Problem
For every line in the data below, check for the word "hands", then state how many lines have it. Answer with the number only.

Supplied material
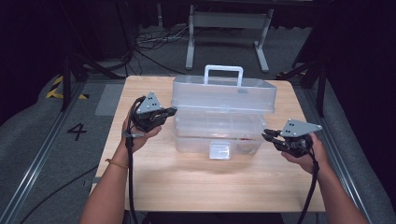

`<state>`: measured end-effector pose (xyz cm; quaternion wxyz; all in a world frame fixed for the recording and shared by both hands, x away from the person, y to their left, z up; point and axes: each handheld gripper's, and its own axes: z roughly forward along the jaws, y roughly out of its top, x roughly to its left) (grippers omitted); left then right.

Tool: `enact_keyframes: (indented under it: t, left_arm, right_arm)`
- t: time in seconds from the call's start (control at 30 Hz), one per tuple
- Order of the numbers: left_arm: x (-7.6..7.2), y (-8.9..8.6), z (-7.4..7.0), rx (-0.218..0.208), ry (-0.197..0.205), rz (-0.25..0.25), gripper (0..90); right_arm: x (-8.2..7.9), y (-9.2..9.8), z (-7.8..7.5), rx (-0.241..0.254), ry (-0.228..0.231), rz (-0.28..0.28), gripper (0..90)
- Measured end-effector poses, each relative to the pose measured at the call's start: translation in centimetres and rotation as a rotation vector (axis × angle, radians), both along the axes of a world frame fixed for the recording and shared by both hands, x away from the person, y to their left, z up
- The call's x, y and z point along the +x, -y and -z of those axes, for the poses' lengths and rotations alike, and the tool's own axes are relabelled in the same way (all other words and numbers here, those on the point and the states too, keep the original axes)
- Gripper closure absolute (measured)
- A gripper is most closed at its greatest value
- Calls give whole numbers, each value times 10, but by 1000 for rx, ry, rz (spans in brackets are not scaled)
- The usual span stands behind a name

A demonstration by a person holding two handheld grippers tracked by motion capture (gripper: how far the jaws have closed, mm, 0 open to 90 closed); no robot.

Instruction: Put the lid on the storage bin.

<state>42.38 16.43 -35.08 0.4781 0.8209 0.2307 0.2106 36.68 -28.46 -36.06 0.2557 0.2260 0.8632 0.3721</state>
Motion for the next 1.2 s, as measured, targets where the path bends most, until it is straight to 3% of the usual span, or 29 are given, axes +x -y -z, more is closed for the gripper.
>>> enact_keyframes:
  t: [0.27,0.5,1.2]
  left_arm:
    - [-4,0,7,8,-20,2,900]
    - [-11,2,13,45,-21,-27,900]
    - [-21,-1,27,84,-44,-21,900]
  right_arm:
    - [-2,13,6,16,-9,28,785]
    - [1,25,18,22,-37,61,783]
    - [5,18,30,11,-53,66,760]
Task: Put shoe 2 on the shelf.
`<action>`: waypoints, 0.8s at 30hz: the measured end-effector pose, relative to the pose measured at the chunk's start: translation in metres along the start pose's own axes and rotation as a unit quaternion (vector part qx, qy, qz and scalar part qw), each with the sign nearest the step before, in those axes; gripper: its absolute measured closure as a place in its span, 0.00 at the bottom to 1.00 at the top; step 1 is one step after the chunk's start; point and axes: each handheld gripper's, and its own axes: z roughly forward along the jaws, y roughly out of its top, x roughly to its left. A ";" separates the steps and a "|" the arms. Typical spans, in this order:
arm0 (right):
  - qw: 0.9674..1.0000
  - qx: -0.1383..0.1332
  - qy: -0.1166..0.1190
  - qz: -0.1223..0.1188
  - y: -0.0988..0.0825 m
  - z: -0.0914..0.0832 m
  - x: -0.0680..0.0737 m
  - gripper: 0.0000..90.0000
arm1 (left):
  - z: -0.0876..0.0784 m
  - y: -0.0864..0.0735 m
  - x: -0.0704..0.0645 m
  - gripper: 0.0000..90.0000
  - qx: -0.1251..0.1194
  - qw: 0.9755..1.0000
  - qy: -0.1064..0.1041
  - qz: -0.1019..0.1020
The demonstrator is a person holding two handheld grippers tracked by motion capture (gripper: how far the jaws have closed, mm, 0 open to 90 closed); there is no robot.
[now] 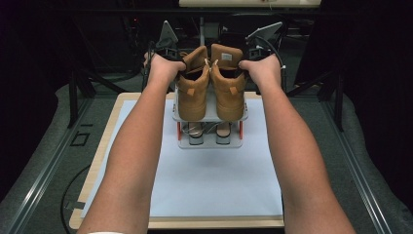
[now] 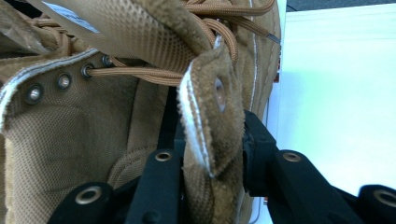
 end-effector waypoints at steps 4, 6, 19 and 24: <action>1.000 0.002 0.008 0.005 0.001 -0.001 -0.001 0.75 | -0.001 -0.002 0.001 0.72 -0.003 1.000 -0.006 -0.005; 1.000 -0.001 0.009 0.005 0.001 -0.003 -0.001 0.74 | -0.004 -0.002 0.002 0.68 -0.011 1.000 -0.010 -0.008; 1.000 -0.004 0.004 -0.005 0.001 -0.018 0.002 0.62 | -0.018 -0.003 0.002 0.59 -0.019 1.000 -0.010 -0.005; 1.000 -0.011 -0.004 -0.015 0.000 -0.025 0.004 0.62 | -0.026 -0.003 0.001 0.59 -0.023 1.000 -0.003 0.001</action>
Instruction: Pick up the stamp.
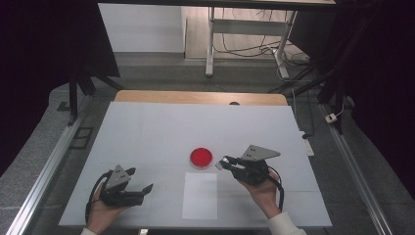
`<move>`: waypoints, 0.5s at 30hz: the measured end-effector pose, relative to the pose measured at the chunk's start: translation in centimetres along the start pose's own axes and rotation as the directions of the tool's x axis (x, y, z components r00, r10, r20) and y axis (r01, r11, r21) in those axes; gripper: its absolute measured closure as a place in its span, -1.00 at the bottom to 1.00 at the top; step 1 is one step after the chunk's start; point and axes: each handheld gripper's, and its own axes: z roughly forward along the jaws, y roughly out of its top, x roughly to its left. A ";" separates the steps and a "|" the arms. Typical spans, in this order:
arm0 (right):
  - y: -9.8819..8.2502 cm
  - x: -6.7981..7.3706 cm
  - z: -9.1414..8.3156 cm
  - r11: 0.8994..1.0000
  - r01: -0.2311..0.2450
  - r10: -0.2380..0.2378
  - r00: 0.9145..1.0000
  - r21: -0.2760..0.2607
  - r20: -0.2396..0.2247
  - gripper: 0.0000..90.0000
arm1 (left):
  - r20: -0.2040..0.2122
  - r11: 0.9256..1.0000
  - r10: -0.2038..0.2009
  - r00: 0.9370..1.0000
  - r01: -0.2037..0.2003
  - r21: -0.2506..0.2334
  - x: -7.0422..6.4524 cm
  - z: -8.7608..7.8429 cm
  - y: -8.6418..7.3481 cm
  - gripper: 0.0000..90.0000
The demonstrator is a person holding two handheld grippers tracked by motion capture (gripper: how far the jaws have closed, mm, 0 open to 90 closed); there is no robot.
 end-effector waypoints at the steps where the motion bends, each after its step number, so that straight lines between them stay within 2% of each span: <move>1: 0.0 0.1 0.2 1.000 0.003 -0.003 1.000 -0.001 -0.005 0.67 | 0.001 1.000 0.000 1.000 0.000 0.000 0.0 0.0 0.0 -0.66; 15: 0.3 2.0 2.3 1.000 0.027 -0.027 0.998 0.011 -0.054 0.67 | 0.005 1.000 0.002 1.000 -0.002 0.001 -0.1 0.3 0.2 -0.66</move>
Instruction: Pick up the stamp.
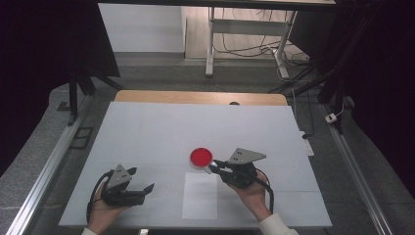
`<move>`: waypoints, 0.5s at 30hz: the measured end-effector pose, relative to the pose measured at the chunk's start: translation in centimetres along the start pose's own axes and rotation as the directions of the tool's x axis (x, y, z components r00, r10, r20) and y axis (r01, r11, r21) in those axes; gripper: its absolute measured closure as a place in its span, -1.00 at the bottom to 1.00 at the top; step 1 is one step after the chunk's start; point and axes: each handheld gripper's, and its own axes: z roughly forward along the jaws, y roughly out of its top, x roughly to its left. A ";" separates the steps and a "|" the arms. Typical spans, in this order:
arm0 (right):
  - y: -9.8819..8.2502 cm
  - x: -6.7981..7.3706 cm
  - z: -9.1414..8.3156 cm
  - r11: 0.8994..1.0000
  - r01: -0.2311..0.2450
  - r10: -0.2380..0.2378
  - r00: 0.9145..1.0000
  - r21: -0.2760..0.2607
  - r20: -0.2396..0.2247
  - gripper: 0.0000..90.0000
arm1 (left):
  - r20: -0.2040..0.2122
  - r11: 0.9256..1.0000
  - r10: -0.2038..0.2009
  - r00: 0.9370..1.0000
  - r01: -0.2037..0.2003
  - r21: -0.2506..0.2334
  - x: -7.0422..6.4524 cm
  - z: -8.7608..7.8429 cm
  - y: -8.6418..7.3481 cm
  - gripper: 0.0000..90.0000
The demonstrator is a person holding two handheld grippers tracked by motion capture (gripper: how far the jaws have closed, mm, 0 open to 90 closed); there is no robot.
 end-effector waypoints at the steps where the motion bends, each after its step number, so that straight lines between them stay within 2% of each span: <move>1: 0.0 0.1 0.1 1.000 0.000 0.000 1.000 -0.004 -0.004 0.67 | 0.000 1.000 0.001 1.000 -0.001 0.001 0.0 0.1 0.0 -0.66; 6: 0.0 0.5 0.5 1.000 -0.003 0.003 1.000 -0.009 -0.027 0.67 | 0.004 1.000 0.004 1.000 -0.004 0.001 -0.2 0.2 0.2 -0.66; 15: -0.2 0.4 0.6 1.000 -0.018 0.017 1.000 -0.018 -0.021 0.67 | 0.002 1.000 0.005 1.000 -0.005 0.001 -0.2 0.3 0.2 -0.66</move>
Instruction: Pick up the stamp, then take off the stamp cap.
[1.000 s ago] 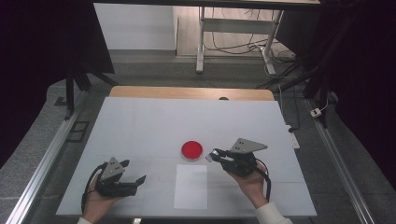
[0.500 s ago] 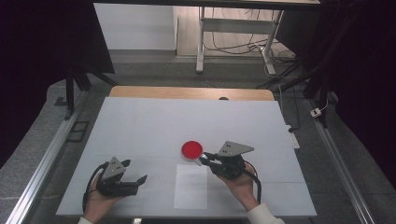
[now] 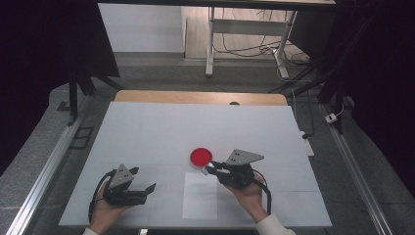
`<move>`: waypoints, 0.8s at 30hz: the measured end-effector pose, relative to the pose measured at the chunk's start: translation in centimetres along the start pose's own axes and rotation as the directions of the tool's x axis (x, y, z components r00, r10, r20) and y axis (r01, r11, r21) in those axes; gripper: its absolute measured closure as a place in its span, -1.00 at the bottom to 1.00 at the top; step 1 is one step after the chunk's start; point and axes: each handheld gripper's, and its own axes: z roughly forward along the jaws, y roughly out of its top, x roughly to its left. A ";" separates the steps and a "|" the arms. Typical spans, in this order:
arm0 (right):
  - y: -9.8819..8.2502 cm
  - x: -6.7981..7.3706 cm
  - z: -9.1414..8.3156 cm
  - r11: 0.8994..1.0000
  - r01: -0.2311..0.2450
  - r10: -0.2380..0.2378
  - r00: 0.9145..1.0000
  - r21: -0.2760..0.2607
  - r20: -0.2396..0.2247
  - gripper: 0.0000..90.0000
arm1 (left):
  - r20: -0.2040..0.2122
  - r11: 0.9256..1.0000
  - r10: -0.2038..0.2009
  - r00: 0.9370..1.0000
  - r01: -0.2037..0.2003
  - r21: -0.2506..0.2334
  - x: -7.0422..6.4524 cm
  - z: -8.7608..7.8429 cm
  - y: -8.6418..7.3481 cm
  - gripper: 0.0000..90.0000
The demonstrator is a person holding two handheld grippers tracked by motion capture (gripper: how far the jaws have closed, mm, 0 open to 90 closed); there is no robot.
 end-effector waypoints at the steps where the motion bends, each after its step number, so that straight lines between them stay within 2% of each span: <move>1: 0.0 0.0 0.0 1.000 -0.004 0.004 1.000 -0.008 0.002 0.67 | -0.001 1.000 0.000 1.000 0.000 0.000 0.0 0.0 0.0 -0.66; 16: 0.0 -0.3 -0.3 1.000 -0.005 0.005 1.000 -0.011 0.020 0.67 | -0.004 1.000 0.007 1.000 -0.007 -0.021 -0.5 0.1 0.6 -0.66; 24: -0.1 -0.4 -0.4 1.000 -0.010 0.010 1.000 -0.011 0.027 0.67 | 0.006 0.999 0.016 1.000 -0.016 -0.034 -1.1 0.4 1.2 -0.67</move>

Result
2